Autores como Lilia Guerra, Cibele Tenório e Pablo Casella contam como a experiência no setor público vira matéria-prima para romances, poemas e biografias
Por Eugênia Lopes — Especial para a República.org
Em outubro de 2018, quando ganhou o prestigiado prêmio LeYa no valor de 100 mil euros pelo romance Torto Arado, o hoje consagrado escritor Itamar Vieira Júnior ouviu de seu pai um único pedido: que não largasse o serviço público. Passados sete anos, Itamar não cogita descumprir a promessa e mantém o emprego de analista do Instituto Nacional de Colonização e Reforma Agrária (Incra), onde ingressou por concurso público em 2006. Atualmente, o autor e geógrafo está afastado do cargo, sem receber salário.
“Fomos tomar um café durante a Feira Literária de Poços de Caldas e o Itamar me contou que quando ganhou o Prêmio LeYa, foi contar todo feliz para o pai. E o pai, antes de dar parabéns ou falar qualquer outra coisa, disse: você não vai deixar o seu trabalho, o seu emprego no Incra por causa disso”, relata a escritora e também funcionária pública Lilia Guerra, autora de O Céu para os Bastardos.
Auxiliar de enfermagem há 19 anos, Lilia atua no Sistema Único de Saúde (SUS), e faz questão de permanecer vinculada ao serviço público. “Um dos maiores orgulhos da minha vida é servir o SUS”, diz a escritora, que trabalha em um centro de testagem e aconselhamento em doenças sexualmente transmissíveis, na periferia de São Paulo.

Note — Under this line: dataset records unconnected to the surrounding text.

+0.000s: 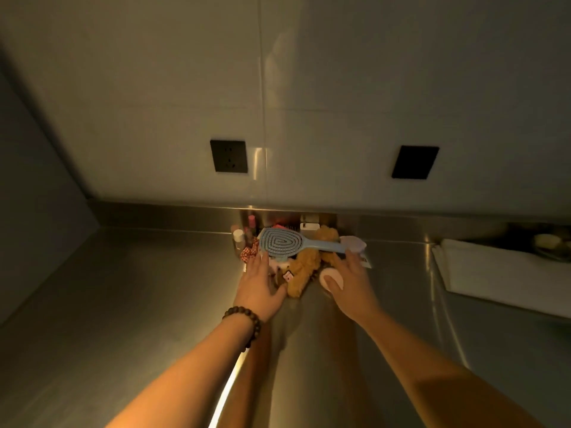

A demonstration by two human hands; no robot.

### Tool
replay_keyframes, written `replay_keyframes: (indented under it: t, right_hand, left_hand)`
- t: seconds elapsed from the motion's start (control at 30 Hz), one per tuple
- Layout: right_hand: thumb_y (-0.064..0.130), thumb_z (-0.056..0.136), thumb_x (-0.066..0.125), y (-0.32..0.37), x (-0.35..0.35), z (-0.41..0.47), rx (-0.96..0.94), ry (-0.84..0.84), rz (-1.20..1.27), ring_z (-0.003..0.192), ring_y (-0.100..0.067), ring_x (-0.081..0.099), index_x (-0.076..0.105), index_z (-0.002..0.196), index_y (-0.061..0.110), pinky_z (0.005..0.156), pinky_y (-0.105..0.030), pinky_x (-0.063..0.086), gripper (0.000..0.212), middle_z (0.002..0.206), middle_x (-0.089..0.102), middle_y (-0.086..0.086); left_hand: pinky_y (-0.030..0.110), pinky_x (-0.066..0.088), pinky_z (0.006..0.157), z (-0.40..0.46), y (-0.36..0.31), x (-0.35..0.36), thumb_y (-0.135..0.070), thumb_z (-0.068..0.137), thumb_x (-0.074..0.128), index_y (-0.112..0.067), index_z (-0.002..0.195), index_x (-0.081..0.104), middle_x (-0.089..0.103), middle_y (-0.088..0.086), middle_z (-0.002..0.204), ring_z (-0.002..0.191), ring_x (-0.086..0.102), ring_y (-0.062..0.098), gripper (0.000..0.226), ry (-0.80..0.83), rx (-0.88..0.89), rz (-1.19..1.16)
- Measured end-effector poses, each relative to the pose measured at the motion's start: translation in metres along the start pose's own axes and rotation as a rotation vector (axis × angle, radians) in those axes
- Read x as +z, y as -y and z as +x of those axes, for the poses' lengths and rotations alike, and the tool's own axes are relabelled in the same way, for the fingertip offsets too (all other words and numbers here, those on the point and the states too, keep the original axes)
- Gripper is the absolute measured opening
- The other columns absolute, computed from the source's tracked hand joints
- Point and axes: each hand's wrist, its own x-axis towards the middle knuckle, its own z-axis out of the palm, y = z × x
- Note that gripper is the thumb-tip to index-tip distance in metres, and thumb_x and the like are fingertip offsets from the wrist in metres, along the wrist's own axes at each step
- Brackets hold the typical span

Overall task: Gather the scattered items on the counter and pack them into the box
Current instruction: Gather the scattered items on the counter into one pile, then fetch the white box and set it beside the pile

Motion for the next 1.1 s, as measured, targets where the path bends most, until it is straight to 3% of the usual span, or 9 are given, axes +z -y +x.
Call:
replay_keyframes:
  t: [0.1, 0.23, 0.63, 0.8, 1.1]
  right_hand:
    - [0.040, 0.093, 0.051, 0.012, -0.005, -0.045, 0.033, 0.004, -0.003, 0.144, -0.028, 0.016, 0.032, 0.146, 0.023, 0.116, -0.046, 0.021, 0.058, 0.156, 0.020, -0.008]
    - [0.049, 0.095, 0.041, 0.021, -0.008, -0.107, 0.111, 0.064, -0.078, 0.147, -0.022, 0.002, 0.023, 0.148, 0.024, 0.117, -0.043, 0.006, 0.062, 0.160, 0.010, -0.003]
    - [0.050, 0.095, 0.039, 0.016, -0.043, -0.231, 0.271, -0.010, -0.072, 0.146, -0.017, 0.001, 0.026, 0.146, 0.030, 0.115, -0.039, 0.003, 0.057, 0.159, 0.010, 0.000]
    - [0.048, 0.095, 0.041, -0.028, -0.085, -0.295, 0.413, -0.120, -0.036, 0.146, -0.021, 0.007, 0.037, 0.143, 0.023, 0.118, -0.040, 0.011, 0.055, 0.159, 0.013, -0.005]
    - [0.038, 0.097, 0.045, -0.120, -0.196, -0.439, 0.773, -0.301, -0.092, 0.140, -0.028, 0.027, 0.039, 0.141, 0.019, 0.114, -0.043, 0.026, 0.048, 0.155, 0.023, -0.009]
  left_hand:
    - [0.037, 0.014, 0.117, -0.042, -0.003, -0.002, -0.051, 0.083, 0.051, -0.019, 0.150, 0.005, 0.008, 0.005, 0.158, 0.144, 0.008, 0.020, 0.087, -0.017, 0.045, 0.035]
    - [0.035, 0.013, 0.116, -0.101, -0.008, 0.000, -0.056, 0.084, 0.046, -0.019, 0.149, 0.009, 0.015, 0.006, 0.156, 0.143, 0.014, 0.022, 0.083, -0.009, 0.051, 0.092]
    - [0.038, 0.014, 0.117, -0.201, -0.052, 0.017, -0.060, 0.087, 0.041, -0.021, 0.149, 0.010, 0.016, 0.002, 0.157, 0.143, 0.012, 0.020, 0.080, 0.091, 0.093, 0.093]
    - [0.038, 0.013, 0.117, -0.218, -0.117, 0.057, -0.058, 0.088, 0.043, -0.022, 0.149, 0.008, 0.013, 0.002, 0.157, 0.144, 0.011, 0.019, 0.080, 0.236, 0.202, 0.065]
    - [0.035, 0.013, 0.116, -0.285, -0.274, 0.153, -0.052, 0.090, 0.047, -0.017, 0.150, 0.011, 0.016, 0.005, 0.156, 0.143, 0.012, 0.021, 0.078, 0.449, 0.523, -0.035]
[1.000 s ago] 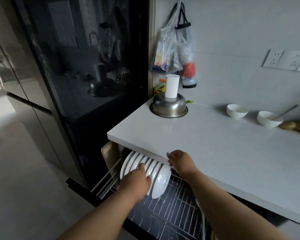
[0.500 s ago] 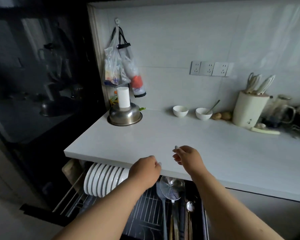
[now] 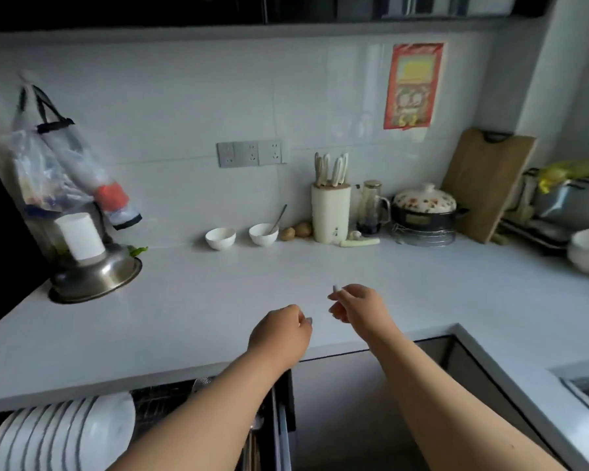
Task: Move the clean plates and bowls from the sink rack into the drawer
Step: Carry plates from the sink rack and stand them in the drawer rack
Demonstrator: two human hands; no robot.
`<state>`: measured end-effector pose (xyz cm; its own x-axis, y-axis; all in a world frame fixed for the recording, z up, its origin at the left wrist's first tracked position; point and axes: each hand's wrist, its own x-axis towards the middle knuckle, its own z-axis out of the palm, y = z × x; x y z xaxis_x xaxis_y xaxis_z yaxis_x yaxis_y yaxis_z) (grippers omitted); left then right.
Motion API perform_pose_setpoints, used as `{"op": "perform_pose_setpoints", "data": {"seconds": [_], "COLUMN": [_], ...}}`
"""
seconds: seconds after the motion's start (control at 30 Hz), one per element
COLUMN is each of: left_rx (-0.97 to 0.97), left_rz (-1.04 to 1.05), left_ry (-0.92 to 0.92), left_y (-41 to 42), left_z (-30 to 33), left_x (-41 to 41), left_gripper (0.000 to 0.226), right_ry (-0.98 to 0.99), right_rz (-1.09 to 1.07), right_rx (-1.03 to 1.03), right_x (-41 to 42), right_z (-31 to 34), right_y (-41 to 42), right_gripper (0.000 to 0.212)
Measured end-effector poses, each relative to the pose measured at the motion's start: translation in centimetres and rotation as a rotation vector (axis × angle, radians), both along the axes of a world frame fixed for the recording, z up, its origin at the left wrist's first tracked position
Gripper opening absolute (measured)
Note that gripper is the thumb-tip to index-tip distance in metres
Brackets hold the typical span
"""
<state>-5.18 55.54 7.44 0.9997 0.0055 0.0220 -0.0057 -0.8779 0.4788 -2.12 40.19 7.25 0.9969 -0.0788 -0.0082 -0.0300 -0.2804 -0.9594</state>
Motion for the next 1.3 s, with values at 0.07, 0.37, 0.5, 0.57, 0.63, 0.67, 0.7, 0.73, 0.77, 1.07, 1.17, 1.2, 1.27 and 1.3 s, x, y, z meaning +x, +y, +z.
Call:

Ela conta que um dos momentos mais difíceis de sua vida foi quando decidiu deixar um dos dois empregos públicos. “Precisei de ajuda médica; precisei conversar muito antes de pedir a exoneração de um dos meus vínculos”, relembra a escritora, que foi uma das atrações da Casa República na 23ª edição da Festa Literária Internacional de Paraty (Flip), no início de agosto.
“Um dos maiores orgulhos da minha vida é servir o SUS.”
Lilia Guerra, servidora pública e escritora
Lilia sublinha que sua trajetória profissional foi marcada tanto pela necessidade de estabilidade quanto pelo desejo de servir à comunidade. E explica que muitos de seus personagens nascem da escuta atenta aos pacientes e às histórias que encontra no dia a dia. “O serviço público me ajuda muito, sempre foi muito inspirador. Conversando com as pessoas, percebo narrativas que merecem ser contadas, personagens que não apareciam nos livros que eu lia”, afirma.
Segundo ela, até mesmo a linguagem técnica da enfermagem, com suas anotações detalhadas, influencia seu estilo. “Achei literário quando descobri termos como deambular. Passei a enxergar literatura na própria prática da saúde.” Mesmo com a rotina dividida entre o SUS e compromissos literários, Lilia não pensa em abandonar o trabalho na saúde para viver apenas da escrita. “Eu quero conciliar as duas coisas, mesmo que isso signifique escrever menos”, diz.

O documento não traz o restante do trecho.